__About this task__.
A single number is the required answer: the count of lines in the listing below that hold the string "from".

----------------

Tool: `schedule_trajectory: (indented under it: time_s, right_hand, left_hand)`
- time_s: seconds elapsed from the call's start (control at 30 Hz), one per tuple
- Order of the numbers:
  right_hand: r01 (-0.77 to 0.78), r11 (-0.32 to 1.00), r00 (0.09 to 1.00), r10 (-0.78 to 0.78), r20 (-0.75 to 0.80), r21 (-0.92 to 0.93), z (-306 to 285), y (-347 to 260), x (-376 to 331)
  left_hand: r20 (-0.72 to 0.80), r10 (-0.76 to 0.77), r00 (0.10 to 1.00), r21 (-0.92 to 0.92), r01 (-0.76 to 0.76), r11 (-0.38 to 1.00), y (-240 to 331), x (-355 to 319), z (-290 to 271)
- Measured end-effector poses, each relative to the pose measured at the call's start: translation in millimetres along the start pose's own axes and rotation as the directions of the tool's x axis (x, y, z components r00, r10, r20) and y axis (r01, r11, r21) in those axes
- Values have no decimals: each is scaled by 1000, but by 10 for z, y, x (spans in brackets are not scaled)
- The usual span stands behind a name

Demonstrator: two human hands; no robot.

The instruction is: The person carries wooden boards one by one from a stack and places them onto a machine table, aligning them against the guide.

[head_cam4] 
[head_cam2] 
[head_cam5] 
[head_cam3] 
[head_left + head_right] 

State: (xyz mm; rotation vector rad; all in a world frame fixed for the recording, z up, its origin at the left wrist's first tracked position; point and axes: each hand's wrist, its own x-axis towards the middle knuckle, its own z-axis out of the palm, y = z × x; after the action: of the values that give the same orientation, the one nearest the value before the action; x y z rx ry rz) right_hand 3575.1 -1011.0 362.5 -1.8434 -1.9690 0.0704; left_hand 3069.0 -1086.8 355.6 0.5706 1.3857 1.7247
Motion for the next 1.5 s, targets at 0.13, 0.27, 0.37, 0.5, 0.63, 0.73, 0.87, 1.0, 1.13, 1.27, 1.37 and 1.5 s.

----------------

__Answer to the exercise__.
2